Le PIB allemand s'est moins effondré que dans d'autres pays européens durant la crise sanitaire, avec une récession de 4,9% en 2020, mais la reprise est plus poussive en raison des pénuries de matériaux sur les marchés mondiaux.
Le gouvernement allemand a, pour cette raison, révisé cette semaine à la baisse ses prévisions de croissance pour 2021, à 2,6% contre 3,5% encore attendu au printemps.
Le rythme de la croissance devrait singulièrement ralentir au quatrième trimestre, avertissent les économistes.
"Le problème de la chaîne d'approvisionnement demeure, et l'inflation élevée pèse sur la demande des consommateurs.
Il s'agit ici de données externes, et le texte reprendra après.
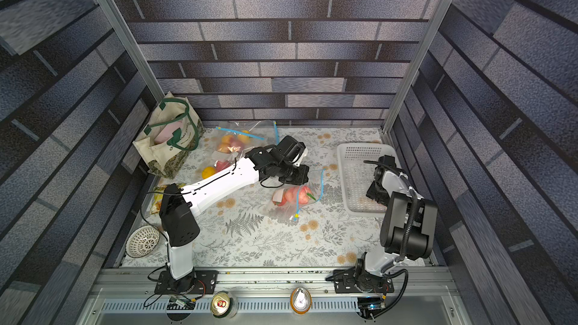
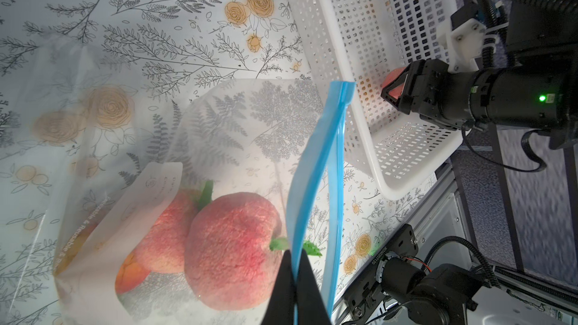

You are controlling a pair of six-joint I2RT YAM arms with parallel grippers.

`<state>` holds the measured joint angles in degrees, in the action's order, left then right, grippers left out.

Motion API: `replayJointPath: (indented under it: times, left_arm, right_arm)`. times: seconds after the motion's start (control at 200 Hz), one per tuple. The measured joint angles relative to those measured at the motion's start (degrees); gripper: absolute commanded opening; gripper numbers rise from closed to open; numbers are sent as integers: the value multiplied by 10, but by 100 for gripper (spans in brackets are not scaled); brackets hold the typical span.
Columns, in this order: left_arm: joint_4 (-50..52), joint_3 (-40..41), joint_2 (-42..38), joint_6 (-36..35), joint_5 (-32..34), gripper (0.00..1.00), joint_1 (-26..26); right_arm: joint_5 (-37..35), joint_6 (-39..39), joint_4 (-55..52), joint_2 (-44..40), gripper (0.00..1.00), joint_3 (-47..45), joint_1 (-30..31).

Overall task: Place the peach in a zip-top bag and seal the zipper
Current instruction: Pick up the peach from the basket.

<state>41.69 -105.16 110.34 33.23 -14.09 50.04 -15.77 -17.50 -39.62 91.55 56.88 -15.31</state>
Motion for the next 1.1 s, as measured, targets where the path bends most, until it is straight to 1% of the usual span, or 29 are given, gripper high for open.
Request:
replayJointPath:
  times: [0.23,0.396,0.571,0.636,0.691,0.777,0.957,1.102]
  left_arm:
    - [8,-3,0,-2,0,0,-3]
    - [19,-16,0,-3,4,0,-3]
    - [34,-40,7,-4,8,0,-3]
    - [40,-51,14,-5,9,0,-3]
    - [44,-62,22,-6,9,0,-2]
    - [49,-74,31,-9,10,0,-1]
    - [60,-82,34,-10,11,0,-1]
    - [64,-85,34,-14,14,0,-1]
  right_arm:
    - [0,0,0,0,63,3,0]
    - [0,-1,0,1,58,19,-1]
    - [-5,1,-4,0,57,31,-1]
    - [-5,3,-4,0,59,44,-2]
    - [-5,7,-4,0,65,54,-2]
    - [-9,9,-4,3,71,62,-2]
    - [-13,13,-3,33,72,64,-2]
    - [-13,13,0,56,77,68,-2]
Cela ralentira l'économie" durant l'hiver, a commenté Jens-Oliver Niklasch, économiste à la banque LBBW.
Le ministère de l'Economie estime pour sa part que la crise mondiale des chaînes logistiques ne fait que retarder le rebond et a prévu un "véritable boom" en 2022 avec une hausse du PIB attendue à 4,1%.
«Ici et non en Chine»
Vendredi, le puissant syndicat de la métallurgie IG Metall, a mobilisé ses troupes pour exiger du prochain gouvernement, comme du patronat, qu'ils protègent l'emploi au moment où l'industrie doit relever le défi climatique.
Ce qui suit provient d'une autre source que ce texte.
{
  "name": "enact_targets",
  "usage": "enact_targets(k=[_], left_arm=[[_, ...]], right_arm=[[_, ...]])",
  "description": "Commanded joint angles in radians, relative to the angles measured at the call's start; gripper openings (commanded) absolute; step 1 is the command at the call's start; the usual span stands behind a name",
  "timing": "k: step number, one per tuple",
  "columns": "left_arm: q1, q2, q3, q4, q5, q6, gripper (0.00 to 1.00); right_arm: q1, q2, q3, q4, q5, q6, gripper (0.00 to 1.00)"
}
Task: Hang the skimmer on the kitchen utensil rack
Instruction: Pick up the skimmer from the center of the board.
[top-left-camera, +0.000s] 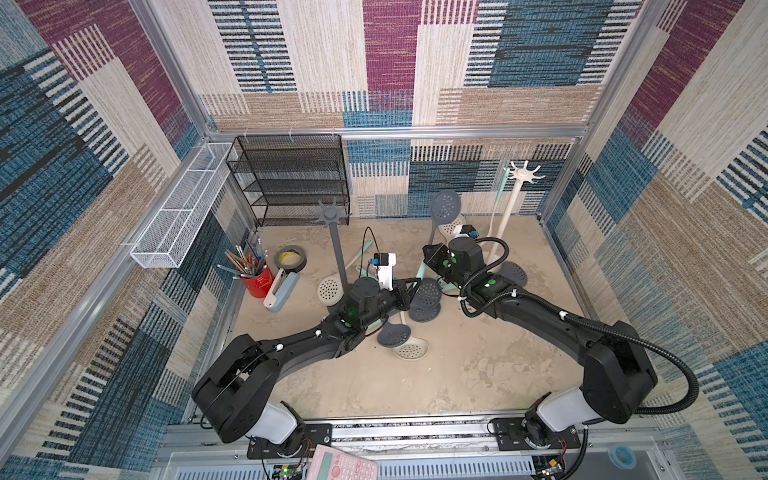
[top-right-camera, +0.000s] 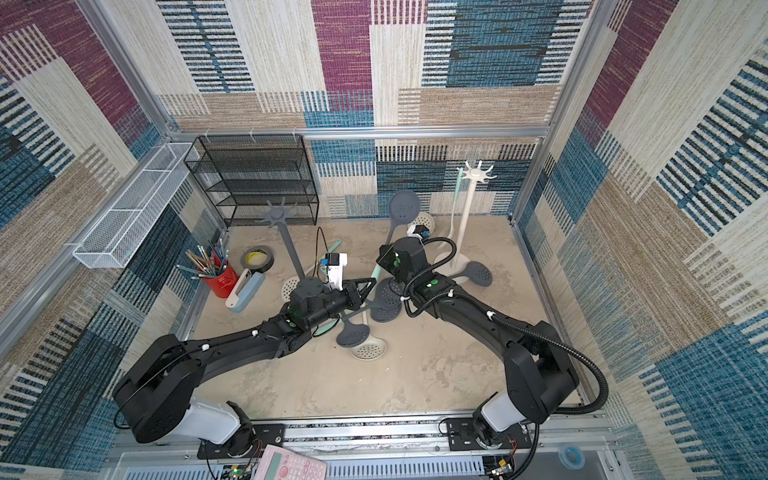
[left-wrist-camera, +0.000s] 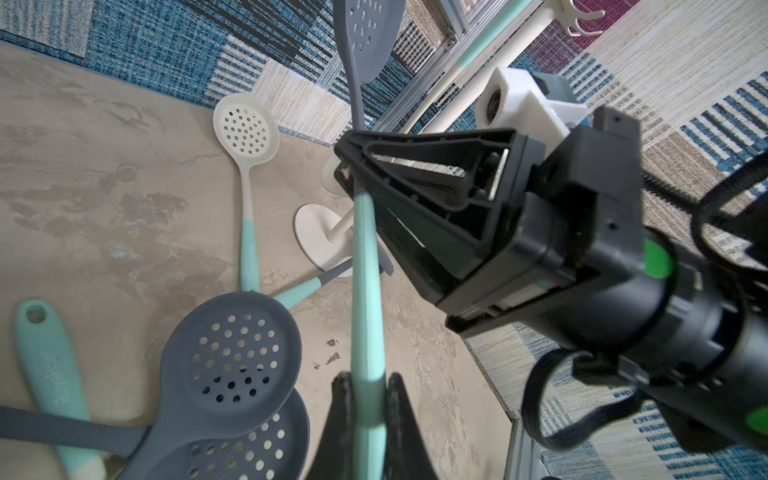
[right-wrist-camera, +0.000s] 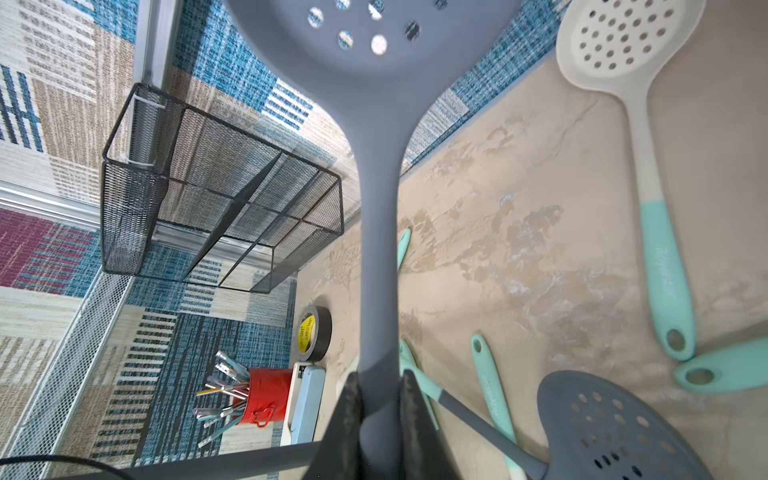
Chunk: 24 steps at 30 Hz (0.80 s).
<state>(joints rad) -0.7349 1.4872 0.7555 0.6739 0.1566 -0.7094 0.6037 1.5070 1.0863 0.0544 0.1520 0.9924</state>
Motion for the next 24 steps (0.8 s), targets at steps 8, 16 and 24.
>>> enact_targets(k=[8, 16, 24], left_arm=[[-0.003, -0.088, 0.034, -0.145, 0.043, 0.081, 0.00], [0.027, -0.230, 0.138, -0.590, 0.107, 0.151, 0.00], [0.113, -0.301, 0.198, -0.888, 0.208, 0.218, 0.00]], right_arm=[[0.008, -0.061, -0.060, 0.027, -0.076, -0.125, 0.36], [0.008, -0.255, -0.177, -0.002, -0.061, -0.521, 0.61], [0.007, -0.386, -0.213, -0.019, -0.131, -0.955, 0.63]])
Environ 50 000 manifestants se sont rassemblés dans tout le pays, selon le syndicat.
"Nous attendons des politiciens qu'ils donnent un cadre pour garantir la sécurité des emplois en veillant à ce que, à l'avenir, les produits soient fabriqués ici et non en Chine", a déclaré à Francfort, Michael Erhardt, responsable d'IG Metall pour la ville, qui explique que 2.500 emplois ont été déjà perdus ces dernières années.
"Notre site sera fermé dans quelques années et nous sommes l'une des victimes de la soi-disant transformation (...), mais au fond il s'agit d'une liquidation", s'insurge Frank Grommeck, employé chez l'équipementier automobile Continental et chef du comité d'entreprise sur le site de Karben (Ouest), promis à la fermeture avec 1.100 emplois menacés.
La transition vers une industrie décarbonée réclame des investissements dans les infrastructures à hauteur de 500 milliards d'euros, avance IG Metall. "C'est intéressant de noter que les fédérations d'employeurs réclament la même chose", a souligné M. Erhardt.
La question des investissements d'avenir est au coeur des négociations entre les sociaux-démocrates, les écologistes et les libéraux qui tentent de former une coalition dirigée par Olaf Scholz pour succéder au gouvernement d'Angela Merkel.